The treatment was quite straightforward and I could navigate easily through the different phases of it.
Since the first session I felt a big shift that became more stable and defined during the other two sessions.
Before the treatment I had the sense of being inside a submarine alone with only my feelings and thoughts. Other people’s feeling and thinking processes were very far away, outside the submarine: I could see them though, but it was like watching the world through a round porthole. I felt like I was separated emotionally from people and events and this made it difficult acting in social situations with empathy, for example. It was like wearing an invisible old fashioned submarine suit at a fancy dinner: no one knows you wear it so they treat you “normally” but you are not very graceful in your movement and interactions and you end up ignoring or hurting people next to you.
As this condition can have the apparent benefit of protecting you from what hurts others, in this scuba suit, you also let out those subtle feelings of interactions with people. The result is making you feel that you are not belonging in the world where others perfectly fit into. You might learn all about how to act, but it doesn’t feel like you are actually living it with ownership. In fact, I rather had a passive role in relationships.
The treatment made me “get out of the submarine” and all those feelings changed: in the first days after the treatment I felt like I was “outside” the suit, and therefore being exposed to a 3-dimensional world. Trees looked huge and sticking out from the background, the sky looked high and all objects somehow had a “presence”. I have an intuitive knowledge of what is around me now and I feel that I can reach out to the world. As a consequence, I feel I belong to what I do. There is no separation. I also felt that I can have an influence on the world and on people, helping out when needed and comforting.
It was funny one day right after the treatment when I entered a very narrow elevator, and the presence of the walls on both sides made me prefer to turn 90 degrees so that my awareness would “have more space” inside that small place. Another time I went running with my partner that was right behind me and that I couldn’t see. Suddenly she changed her direction crossing the street and I felt her while she was doing that. I started laughing from the surprise of my newly acquired awareness of the space around me. I believe that in team sports I would do way better now because I would intuitively feel my teammates moving around me without the need to look and think.
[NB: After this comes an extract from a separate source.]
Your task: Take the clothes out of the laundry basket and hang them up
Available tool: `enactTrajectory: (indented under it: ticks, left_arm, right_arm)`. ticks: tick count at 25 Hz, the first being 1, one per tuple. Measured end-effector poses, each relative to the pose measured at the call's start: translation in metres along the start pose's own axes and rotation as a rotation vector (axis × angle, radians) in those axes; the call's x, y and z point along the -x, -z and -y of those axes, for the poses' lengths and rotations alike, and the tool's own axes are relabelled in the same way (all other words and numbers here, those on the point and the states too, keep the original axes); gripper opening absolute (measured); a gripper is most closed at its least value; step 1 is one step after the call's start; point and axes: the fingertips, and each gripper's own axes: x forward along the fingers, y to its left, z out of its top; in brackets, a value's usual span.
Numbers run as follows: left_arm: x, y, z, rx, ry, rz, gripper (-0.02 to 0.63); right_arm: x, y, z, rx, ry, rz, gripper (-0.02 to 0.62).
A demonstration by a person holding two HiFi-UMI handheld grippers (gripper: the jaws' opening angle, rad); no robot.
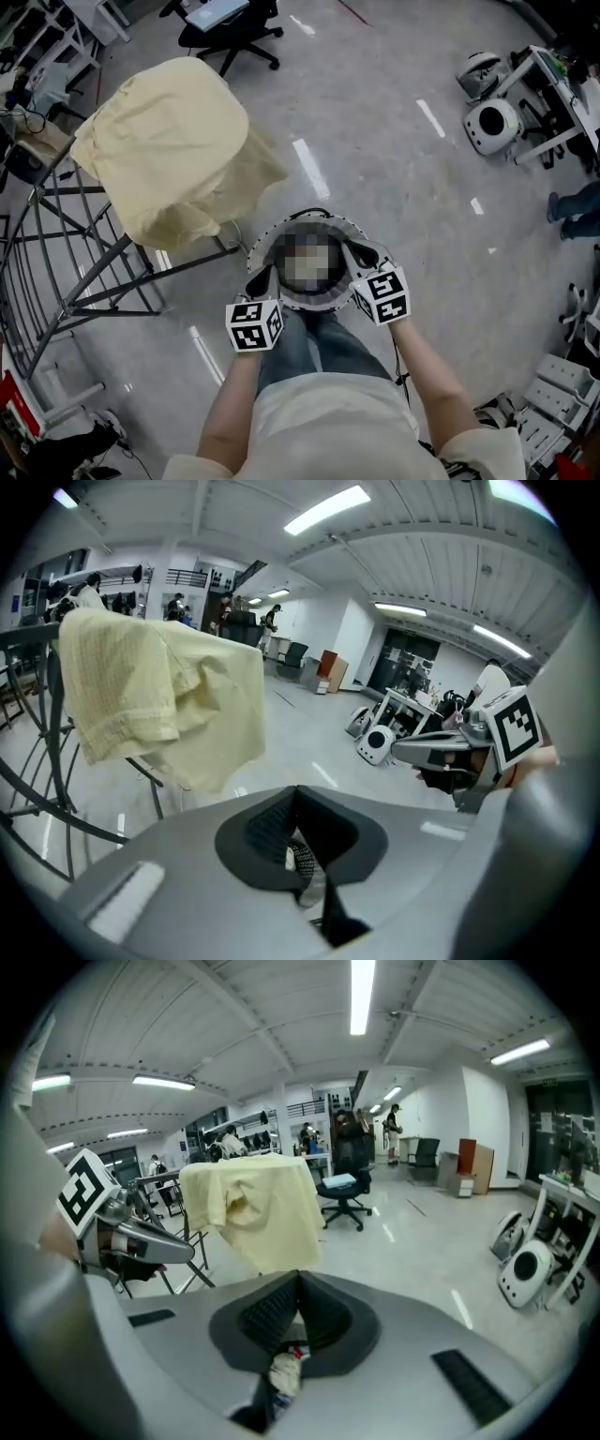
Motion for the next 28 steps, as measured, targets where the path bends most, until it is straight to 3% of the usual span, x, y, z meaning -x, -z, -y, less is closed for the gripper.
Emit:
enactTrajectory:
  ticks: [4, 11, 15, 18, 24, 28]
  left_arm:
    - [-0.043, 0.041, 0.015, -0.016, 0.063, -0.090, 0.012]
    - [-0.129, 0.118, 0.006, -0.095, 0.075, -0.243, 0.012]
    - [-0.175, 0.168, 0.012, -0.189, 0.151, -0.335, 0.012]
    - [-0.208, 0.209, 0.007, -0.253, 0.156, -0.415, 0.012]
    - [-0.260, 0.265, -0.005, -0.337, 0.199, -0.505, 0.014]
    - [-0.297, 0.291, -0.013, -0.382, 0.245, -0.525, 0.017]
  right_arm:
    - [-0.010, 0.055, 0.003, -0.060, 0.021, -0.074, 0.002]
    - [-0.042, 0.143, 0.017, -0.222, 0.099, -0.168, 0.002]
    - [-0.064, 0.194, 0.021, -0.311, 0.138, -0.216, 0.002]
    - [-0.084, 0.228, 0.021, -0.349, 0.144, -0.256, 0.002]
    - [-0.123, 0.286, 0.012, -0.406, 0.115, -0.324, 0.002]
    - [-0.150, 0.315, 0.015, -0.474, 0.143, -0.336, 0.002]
The first few “shield-less” days were funny and at the same time a bit of a worrying experience because it was all new, but I quickly got used to it. Now landscapes look marvellous and a simple stroll downtown is way more interesting because it is a world inhabited by aliveness and characters that I can interact with. Hiking in nature as well has a whole new meaning.
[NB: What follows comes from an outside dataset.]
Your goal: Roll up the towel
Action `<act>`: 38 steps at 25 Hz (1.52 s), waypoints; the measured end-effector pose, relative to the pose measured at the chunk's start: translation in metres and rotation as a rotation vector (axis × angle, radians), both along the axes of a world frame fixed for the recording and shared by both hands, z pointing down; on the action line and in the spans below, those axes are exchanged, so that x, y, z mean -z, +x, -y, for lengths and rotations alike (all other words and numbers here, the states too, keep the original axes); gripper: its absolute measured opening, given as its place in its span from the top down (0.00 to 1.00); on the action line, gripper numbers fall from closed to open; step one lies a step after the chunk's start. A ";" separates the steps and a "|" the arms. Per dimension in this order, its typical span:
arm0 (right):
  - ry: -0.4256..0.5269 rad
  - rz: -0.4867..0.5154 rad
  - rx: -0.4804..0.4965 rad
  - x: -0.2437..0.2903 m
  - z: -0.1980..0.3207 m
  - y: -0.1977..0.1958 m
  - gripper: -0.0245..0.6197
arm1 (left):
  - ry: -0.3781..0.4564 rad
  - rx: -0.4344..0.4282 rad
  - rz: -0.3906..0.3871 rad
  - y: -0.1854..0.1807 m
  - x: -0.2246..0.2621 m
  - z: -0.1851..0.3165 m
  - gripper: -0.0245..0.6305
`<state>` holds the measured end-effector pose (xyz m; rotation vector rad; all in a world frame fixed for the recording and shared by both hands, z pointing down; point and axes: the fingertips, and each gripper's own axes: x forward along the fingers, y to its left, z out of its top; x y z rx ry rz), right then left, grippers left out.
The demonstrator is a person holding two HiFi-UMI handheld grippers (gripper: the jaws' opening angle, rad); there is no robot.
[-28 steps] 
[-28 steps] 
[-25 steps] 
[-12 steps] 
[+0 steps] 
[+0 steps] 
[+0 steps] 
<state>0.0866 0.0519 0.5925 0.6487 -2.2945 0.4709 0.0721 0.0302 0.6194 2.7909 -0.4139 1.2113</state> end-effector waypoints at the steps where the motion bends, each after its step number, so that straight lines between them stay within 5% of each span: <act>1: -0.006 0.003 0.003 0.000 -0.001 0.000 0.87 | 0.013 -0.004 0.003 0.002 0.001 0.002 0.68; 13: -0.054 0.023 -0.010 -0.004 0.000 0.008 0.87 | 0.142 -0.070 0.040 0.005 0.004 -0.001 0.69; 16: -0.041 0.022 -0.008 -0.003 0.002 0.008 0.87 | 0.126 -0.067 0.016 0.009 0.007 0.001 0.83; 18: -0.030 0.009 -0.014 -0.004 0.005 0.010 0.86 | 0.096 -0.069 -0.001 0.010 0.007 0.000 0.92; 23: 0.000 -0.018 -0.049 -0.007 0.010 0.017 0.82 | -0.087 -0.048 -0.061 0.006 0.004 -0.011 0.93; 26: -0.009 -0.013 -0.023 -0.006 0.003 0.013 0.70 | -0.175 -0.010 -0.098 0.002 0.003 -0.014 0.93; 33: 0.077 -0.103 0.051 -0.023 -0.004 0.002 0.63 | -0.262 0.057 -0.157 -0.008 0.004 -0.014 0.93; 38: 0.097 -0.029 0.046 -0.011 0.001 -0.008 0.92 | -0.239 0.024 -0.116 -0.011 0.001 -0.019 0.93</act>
Most importantly, now people occupy a “volume” on their own and have a “soul” or a “presence” on their own, separated from my presence and therefore I can interact with them as a peer player of the game. I feel my presence and my emotions and I feel other’s presence and I have intuitive insights about how they feel. This brought within a great deal of peace in my relationships: everything feels way more simple and uncomplicated. I react to the world stimula with aliveness and with appropriate responses. At a dinner with other people, I stopped overthinking and I simply enjoyed being together participating in the natural flow of the conversations.
Finally I’m less preoccupied and in need of recovery alone-time. I have less tics and social anxiety as well.
After the process the quality of my life has increased significantly
I do not feel a barrier in contacts between people, the conversation with strangers or my friends is more free, I enjoy it more. There is no embarrassment nor a feeling that there is something between us.
I no longer have the impression in smaller rooms that I am stuffy, crowded, bad, or that the people who are there with me are crowding me – I always used to run away from such places.
Because I feel freer, better, more comfortable, the space next to me is more open and the moods in my family have changed. We are more relaxed, we show even more tenderness and love, and children have become calmer and more cooperative
Male client mid 30s. His therapist suspected Asperger’s Syndrome by the description of the client’s social impairments. It was confirmed that he had the known symptoms of being encased in what looks and feels like a glass cylinder, hindering emotional connection with people outside of the encasement.
When assessing the client he reported the following:
-He was able to see and sense the encasement and its position outside of the body
-He described it as ‘ceramic’
-He felt it more on the left side
-He also reported that he was able to perceive a hole in the wall in front of him
-He was generally fearful and had anxiety a) when being by himself and thinking about future social or professional interactions and b) when interacting with people in his life
-He felt confused about their intentions and his perception of them
-He felt that he had no control over situations involving other people
-He perceived people outside of his encasement as somewhat threatening
-His therapist asked him to try to move his awareness out of the hole in the wall and perceive people from that perspective. He said that his fearfulness and anxiety went away, and he felt safe and clearer about who the people were and in control of his interactions with them.
-The client had a little bit of fear about doing the session and not having his ’protective’ encasement
His therapist pointed out to him that after the treatment he would feel the same way as when he put his awareness outside of the encasement.
He found it easy to follow the instructions of the process.
After the session he just sat there (like a little boy in front of a Christmas tree with gifts). All his fears and anxieties about being in the world with people had dropped away and he felt safe.
He reported that now he was able to sense people and make sense of his interactions/emotional exchanges with them. The confusion was gone.